My doctor told me not to go to anything that would send me into a panic attack which would give me D so I haven't been doing anything I feel helpless I'm on Lexapro too. I guess they are helping but I still have D alot when I'm nervous or just upset. I didn't go to any of my nieces Christmas concerts I went to all 3 of my kids which was good we looked at x-mas lights but I had to go home soon after because of D. I didn't go to any x-mas parties retirement parties or b-day parties because I couldn't handle it I went to my Grandma and Grandpa's for X-man Eve. but I ate so I had to leave because of the D. I went to X-mas day at the inlaws and ate and got D so we left early... I feel trapped in my own body I just need to vent not that I need advice I know what I should be doing I guess I am on Fibercon too. I am going to go see a therapist too.
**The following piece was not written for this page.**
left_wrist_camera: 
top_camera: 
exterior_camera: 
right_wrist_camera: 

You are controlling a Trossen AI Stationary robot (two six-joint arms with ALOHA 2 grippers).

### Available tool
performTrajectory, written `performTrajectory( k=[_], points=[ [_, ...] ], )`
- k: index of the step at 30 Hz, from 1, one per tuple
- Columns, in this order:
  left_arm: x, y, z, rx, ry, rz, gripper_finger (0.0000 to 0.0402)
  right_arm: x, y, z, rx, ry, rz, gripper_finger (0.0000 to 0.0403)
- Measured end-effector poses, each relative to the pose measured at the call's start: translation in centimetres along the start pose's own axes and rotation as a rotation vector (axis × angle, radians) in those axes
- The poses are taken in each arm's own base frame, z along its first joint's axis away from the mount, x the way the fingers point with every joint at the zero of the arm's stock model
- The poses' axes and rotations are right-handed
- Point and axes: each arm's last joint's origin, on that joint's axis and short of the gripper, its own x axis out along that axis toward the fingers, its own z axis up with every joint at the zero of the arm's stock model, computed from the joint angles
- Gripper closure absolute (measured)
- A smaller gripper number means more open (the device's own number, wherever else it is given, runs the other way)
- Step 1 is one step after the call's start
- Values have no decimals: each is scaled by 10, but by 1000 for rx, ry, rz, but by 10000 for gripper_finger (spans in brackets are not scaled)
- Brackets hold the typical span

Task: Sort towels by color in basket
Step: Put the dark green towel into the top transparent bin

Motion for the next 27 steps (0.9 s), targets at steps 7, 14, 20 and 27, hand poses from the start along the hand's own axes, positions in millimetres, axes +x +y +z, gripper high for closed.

But I feel so out of place I feel like I can't do anything and no one around me understands they just think I'm blowing them off!


----------



## 21185 (Dec 31, 2006)

Might be the Lexepro causing the D, no?


----------



## 18438 (Dec 14, 2006)

*hug*I know how you feel, I think all of us have days or even weeks where we feel this illness traps us and runs our lives. Im feelin the same way though I didnt get sick through the holidays my system has been on the fritz the last few days and the anxiety of having to go to work the last few days is killing me, to the point where i have already called in sick, and pondered doing so yesterday and today.Hang in there, its a lot to deal with but with some perserverence you will find something that works for you, that will at the very least take the edge off. Therapy would be an excellent idea. Try and find someone to help with cognitive behavioural therapy, as that is the best for anxiety and ask them to teach you relaxation techniques. They really do help! I used to do yoga regularily and the best thing I took from it was to consciously relax your body, which not only helps the stress but focuses your mind on something else.


----------



## tltrull (Nov 12, 2005)

> quote:Originally posted by Egbert:Might be the Lexepro causing the D, no?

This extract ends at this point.